Sixth Man is the unsung hero, the one cheering from the bench and delivering quality minutes when needed. In this weekly series, BuhayBasket puts the spotlight on the men and women who contribute to the game in their own way, away from the limelight.Meralco’s long journey to the PBA Finals took six years to complete. One of the team’s biggest fans, Gene Andrew Tacan, has been on that same journey for much, much longer.
In their first ever PBA game in 2010, the Meralco Bolts fielded a roster that closely resembled chop suey–a healthy mix of meat, seafood, and vegetables that probably shouldn’t go together but somehow works. The young Bolts had Mark Cardona, Pong Escobal, Beau Belga, Chris Ross, Dennis Daa, Ogie Menor, Chris Pacana, and Nelbert Omolon. They also had then 37-year-olds Asi Taulava and Marlou Aquino.
Seen as underdogs, Meralco pulled off an upset thanks to Cardona’s staple running hook shot to give the Bolts the lead with 30 seconds left.
Meralco’s first win as a PBA franchise was at the expense of Barangay Ginebra.
Fast forward to six years later, and Meralco is again facing the same team, but the circumstances are different and the stakes are higher. Ginebra, the league’s most popular team, is due for a championship after an eight-year-drought. Their coach is Tim Cone–who, like The Rock, is in a grueling struggle to turn around the slumping Fast and Furious franchise.
After that first win against Ginebra, Meralco never really took off, and was always derailed by three-team trades, coaching changes, and early exits in the playoffs. This is their first PBA Finals appearance in franchise history.
“I was shocked that they made it to finals,” Tacan tells BuhayBasket.
Tacan, a helicopter pilot, has been a fan of Meralco since Day One; since Meralco wasn’t even Meralco. The name change happened in 2010 when the Sta. Lucia franchise was bought by tycoon Manny V. Pangilinan.

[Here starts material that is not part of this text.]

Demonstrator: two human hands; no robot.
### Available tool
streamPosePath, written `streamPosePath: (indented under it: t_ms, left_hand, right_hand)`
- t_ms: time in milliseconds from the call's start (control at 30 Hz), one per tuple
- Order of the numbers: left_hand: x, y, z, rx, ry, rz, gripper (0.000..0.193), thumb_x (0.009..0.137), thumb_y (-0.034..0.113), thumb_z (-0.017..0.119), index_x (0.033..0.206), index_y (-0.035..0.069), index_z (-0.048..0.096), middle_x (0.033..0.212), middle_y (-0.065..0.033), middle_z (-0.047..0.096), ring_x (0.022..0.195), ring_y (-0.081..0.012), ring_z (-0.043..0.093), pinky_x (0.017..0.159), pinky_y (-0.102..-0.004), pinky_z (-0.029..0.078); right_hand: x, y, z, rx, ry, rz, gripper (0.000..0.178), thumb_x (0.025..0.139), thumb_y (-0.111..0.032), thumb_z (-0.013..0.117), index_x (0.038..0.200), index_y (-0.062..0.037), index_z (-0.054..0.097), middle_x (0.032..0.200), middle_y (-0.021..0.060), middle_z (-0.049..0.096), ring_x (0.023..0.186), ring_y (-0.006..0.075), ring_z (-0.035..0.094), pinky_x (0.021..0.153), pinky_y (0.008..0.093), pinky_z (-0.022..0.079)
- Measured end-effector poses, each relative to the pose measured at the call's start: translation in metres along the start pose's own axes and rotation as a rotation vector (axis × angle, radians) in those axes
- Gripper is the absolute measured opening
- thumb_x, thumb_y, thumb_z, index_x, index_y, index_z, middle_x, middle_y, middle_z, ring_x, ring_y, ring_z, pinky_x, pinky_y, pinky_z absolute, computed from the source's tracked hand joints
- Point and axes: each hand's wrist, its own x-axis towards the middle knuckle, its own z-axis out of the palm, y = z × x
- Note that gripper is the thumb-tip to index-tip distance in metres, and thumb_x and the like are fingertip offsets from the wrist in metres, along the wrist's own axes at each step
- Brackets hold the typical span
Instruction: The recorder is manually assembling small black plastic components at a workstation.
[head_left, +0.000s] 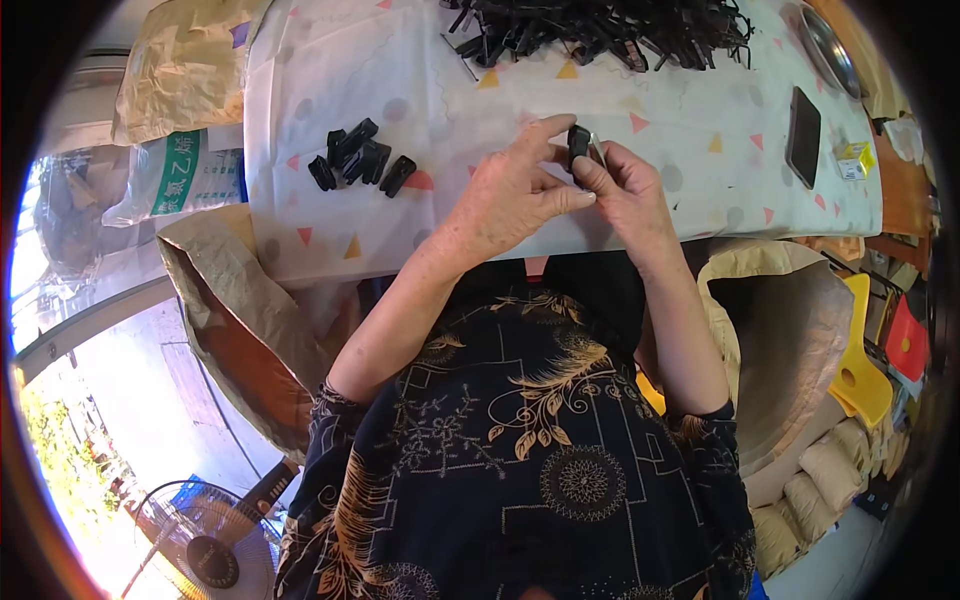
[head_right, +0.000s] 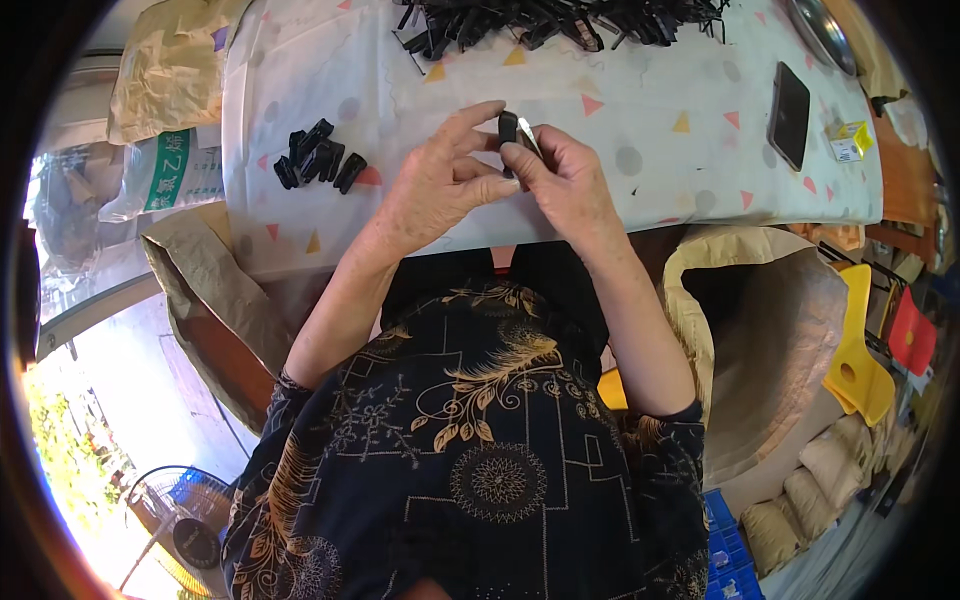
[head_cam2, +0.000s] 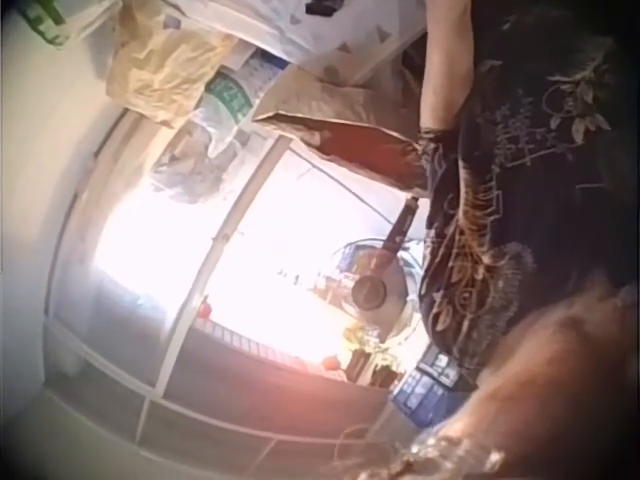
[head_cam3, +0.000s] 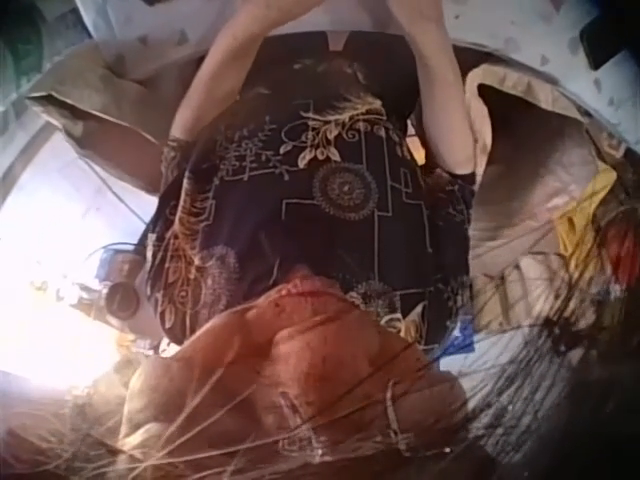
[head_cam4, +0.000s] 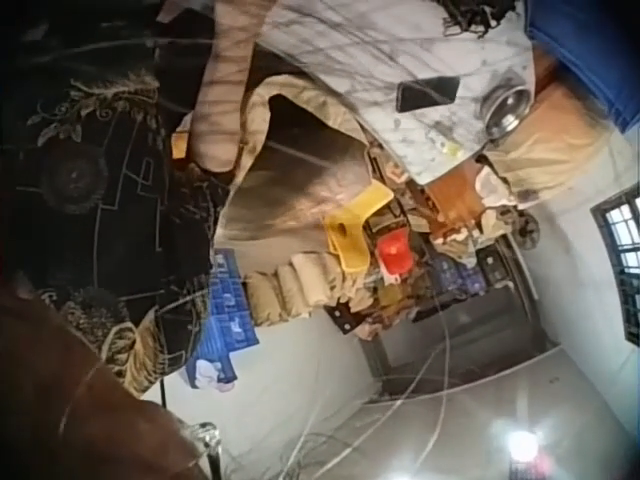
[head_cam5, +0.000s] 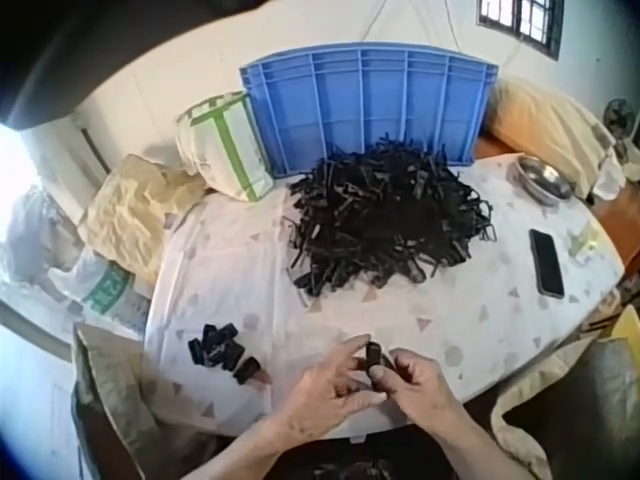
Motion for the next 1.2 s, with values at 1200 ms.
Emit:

“Sta. Lucia Realtors had been my favorite team since 1998 because of Marlou Aquino. I love the underdog team. Since Meralco bought the franchise of Sta. Lucia, I became a Meralco fan,” he says.
Tacan remembers that first Meralco game, and he recalls the disappointment he felt when his Sta. Lucia heroes were let go to give way to the new orange and blue colors.
From the old team, Kelly Williams, Ryan Reyes, Joseph Yeo, and Dennis Espino all went. But Tacan stayed.
“Sinubukan ko mag-iba ng team pero Meralco talaga nasa puso ko,” he says.
Tacan is no longer the 8-year-old kid rooting for a Marlou skyhook. His team has a new name, a new coach, and new heroes. They have a chance to win the title for the first time. Tacan waited 18 years for this.
“Now I’m 26 years old and finally, Meralco is in the finals,” he says.
The Bolts will face their biggest challenge yet against a Ginebra team chasing its own history. Cone doesn’t know how to lose. This is Mark Caguioa and Jayjay Helterbrand’s “last ride.” Scottie Thompson is Scottie Thompson. All it takes for Meralco to win, according to the fan who’s been through it all, is to match Barangay Ginebra’s physicality, intensity, and heart.
“Meralco can win the championship. They have the heart of a champion,” he says.
All storylines point to the end of a long Ginebra drought. Meralco, after beating the top-seed Talk ‘N Text to get to the finals, wasn’t even invited. Tacan chooses to stay.
“Kahit masakit na minamaliit nila ang Meralco, ayos lang…My prediction is Game 6, champs ang Meralco.”